_THE PROBLEM_: Within the records, which lines hold the string "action"? Report each one by copying it.

---------- DATA IN THIS EXERCISE

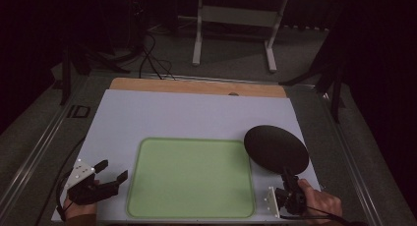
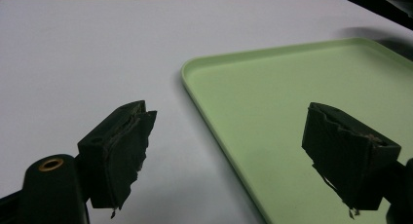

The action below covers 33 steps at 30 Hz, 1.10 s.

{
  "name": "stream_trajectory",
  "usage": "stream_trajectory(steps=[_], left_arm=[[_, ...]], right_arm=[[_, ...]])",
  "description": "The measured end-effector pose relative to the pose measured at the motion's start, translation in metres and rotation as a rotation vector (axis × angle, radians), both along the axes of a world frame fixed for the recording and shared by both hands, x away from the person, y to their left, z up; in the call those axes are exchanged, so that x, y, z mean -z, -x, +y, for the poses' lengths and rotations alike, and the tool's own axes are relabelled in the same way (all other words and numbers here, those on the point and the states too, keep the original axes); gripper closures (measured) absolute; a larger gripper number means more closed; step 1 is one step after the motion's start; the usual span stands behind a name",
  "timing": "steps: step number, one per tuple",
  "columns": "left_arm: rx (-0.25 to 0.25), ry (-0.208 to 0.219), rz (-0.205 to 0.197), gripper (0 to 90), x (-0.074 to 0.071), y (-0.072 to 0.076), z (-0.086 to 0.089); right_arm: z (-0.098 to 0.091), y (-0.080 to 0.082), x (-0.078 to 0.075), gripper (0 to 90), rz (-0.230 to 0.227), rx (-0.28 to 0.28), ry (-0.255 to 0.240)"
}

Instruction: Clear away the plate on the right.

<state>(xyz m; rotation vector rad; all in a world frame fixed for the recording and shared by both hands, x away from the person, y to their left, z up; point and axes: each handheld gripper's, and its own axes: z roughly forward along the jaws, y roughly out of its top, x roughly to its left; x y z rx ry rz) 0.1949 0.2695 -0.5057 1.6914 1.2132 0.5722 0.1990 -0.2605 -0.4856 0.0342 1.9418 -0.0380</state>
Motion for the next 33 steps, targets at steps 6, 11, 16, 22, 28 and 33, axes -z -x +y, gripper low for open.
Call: stream_trajectory(steps=[6, 11, 16, 22, 28, 33], left_arm=[[-0.001, 0.001, -0.001, 17.3, 0.000, 0.000, 0.000], [-0.002, 0.004, -0.002, 17.3, 0.000, 0.000, 0.000], [-0.022, 0.008, -0.013, 18.6, -0.001, 0.001, 0.002], [-0.021, 0.030, -0.007, 18.7, -0.001, 0.001, 0.004], [-0.020, 0.019, -0.007, 18.6, -0.001, 0.001, 0.003], [-0.020, 0.009, -0.012, 18.6, -0.002, 0.001, 0.002]], right_arm=[[0.013, 0.000, -0.005, 79.9, -0.009, -0.041, 0.002], [0.028, -0.001, -0.008, 79.9, -0.017, -0.079, -0.008], [0.044, -0.001, -0.011, 79.8, -0.023, -0.128, -0.009], [0.061, -0.001, -0.012, 79.8, -0.022, -0.172, -0.015], [0.080, 0.001, -0.010, 79.7, -0.008, -0.218, -0.031], [0.094, 0.005, -0.005, 79.6, 0.009, -0.249, -0.037]])
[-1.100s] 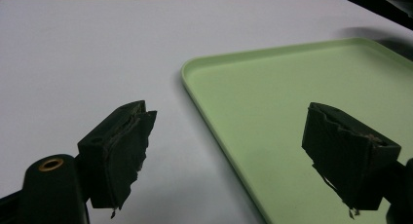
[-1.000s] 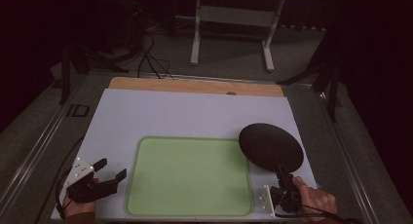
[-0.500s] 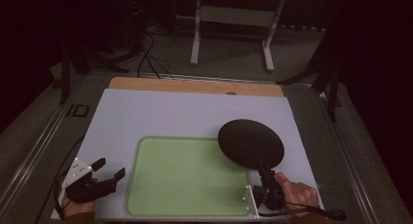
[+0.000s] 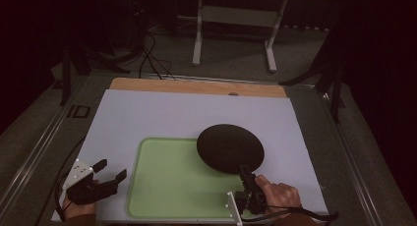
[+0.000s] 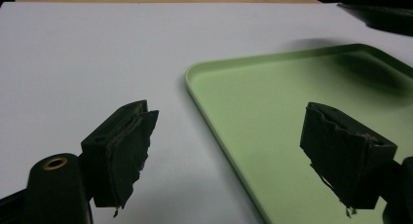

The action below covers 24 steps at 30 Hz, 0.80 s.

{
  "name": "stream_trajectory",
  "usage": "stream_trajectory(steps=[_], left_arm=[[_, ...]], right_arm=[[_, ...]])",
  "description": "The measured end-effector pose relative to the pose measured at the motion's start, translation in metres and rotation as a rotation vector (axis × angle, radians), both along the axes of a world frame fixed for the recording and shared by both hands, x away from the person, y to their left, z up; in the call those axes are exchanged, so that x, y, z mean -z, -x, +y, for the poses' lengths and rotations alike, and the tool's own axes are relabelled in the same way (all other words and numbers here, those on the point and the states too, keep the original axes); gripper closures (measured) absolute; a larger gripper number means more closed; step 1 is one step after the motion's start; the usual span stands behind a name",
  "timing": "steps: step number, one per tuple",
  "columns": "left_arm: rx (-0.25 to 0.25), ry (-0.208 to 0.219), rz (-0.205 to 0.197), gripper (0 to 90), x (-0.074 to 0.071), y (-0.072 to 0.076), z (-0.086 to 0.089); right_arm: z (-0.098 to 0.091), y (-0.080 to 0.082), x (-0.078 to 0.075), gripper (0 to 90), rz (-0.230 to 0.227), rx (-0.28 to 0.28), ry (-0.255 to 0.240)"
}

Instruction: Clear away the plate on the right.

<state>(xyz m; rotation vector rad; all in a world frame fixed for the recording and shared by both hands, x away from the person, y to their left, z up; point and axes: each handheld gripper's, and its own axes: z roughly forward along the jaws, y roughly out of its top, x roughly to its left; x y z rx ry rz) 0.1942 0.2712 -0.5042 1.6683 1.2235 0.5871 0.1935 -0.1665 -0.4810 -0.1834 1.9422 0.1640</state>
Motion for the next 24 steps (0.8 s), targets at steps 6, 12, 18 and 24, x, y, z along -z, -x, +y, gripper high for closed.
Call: stream_trajectory(steps=[6, 12, 18, 24], left_arm=[[-0.010, 0.001, -0.008, 18.5, -0.001, 0.001, 0.000], [-0.011, -0.004, -0.019, 17.9, -0.001, 0.001, 0.000], [-0.027, -0.003, -0.036, 16.2, -0.002, 0.002, 0.001], [-0.054, -0.019, -0.054, 15.0, -0.004, 0.004, 0.001]], right_arm=[[0.015, 0.007, 0.007, 79.5, 0.016, -0.051, 0.004], [0.029, 0.013, 0.015, 79.2, 0.033, -0.095, 0.005], [0.044, 0.019, 0.022, 79.1, 0.053, -0.137, 0.000], [0.057, 0.024, 0.031, 78.5, 0.053, -0.161, 0.024]])
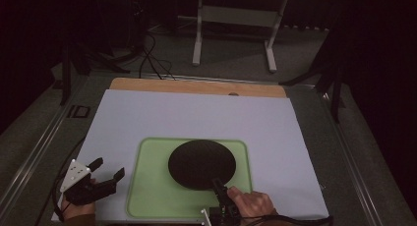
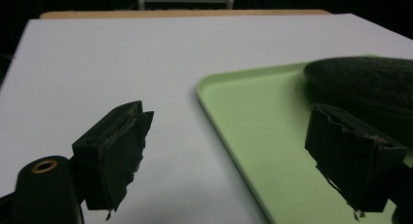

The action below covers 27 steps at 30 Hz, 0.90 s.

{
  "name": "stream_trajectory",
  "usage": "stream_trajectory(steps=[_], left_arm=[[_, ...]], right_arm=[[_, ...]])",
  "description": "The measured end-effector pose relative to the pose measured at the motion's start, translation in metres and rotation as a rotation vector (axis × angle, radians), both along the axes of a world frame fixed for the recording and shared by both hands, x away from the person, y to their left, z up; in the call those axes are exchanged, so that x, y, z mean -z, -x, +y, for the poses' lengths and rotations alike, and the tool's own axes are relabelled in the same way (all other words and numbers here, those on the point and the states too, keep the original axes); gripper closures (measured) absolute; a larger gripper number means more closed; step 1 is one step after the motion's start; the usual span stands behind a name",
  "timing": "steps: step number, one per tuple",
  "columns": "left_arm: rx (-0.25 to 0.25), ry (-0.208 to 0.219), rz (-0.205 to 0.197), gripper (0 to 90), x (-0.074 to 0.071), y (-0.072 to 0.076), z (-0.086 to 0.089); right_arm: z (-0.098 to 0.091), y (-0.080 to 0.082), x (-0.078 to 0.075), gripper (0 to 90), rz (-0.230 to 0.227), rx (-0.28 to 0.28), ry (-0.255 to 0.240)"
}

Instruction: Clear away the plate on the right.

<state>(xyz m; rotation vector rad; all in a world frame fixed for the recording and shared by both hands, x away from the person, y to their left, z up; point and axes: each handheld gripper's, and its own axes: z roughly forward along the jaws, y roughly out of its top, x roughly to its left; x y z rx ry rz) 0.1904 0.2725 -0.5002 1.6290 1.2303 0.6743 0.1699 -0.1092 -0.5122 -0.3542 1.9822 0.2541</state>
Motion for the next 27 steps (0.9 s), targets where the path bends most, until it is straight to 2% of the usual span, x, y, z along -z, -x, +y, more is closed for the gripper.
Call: stream_trajectory(steps=[2, 4, 6, 13, 16, 21, 22, 27], left_arm=[[-0.009, 0.000, -0.008, 14.9, -0.001, 0.001, 0.000], [-0.025, -0.007, -0.024, 14.9, -0.002, 0.002, 0.001], [-0.029, -0.007, -0.028, 14.9, -0.003, 0.003, 0.001], [-0.036, -0.039, -0.080, 14.9, -0.007, 0.006, 0.000], [-0.043, -0.053, -0.104, 14.9, -0.008, 0.008, 0.000], [-0.050, -0.067, -0.123, 14.8, -0.010, 0.011, -0.001], [-0.049, -0.069, -0.126, 14.7, -0.011, 0.011, -0.001], [-0.052, -0.080, -0.146, 14.7, -0.013, 0.014, -0.002]], right_arm=[[0.010, 0.002, 0.003, 78.4, 0.020, -0.028, -0.002], [0.016, 0.004, 0.008, 79.3, 0.013, -0.037, 0.002], [0.021, 0.004, 0.011, 80.7, 0.024, -0.048, 0.007], [0.023, 0.005, 0.021, 84.9, 0.107, -0.058, 0.016], [0.022, 0.005, 0.027, 82.2, 0.112, -0.059, 0.022], [0.022, 0.002, 0.035, 76.0, 0.183, -0.036, 0.040], [0.021, 0.002, 0.036, 75.6, 0.180, -0.035, 0.027], [0.020, -0.003, 0.027, 65.5, 0.255, 0.000, -0.034]])
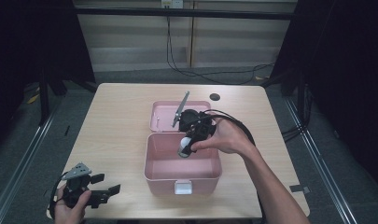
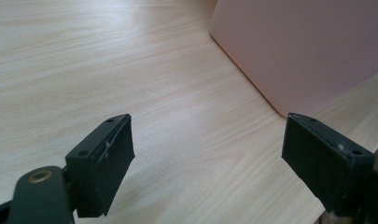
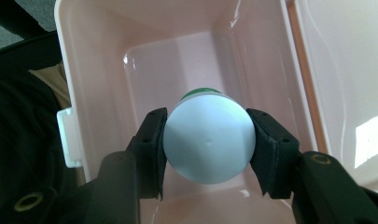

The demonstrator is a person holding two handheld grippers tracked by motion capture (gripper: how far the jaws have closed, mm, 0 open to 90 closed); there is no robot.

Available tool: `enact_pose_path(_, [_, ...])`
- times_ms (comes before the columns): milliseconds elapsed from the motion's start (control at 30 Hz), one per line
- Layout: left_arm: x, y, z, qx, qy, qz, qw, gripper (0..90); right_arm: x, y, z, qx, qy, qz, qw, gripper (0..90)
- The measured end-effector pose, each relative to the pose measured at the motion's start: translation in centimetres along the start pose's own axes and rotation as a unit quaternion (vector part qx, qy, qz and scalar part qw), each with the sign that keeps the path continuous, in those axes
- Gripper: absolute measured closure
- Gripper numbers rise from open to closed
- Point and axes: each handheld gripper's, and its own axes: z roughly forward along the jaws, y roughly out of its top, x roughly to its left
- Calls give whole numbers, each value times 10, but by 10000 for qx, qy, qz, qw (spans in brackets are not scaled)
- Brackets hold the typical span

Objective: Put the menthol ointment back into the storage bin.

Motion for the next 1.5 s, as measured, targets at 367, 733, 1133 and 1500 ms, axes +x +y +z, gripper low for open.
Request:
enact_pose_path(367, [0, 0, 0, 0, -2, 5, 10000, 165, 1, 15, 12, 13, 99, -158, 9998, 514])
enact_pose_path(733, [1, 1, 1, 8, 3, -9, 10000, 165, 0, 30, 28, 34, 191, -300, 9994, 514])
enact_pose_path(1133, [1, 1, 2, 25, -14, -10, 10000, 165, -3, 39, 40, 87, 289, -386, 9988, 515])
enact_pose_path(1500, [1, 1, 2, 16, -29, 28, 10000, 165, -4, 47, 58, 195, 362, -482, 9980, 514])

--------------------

_RESULT_:
The action below covers 33 steps at 30 Hz, 1.10 s.
The action below covers 24 steps at 30 Hz, 0.80 s.
The action below covers 27 steps at 30 Hz, 0.90 s.

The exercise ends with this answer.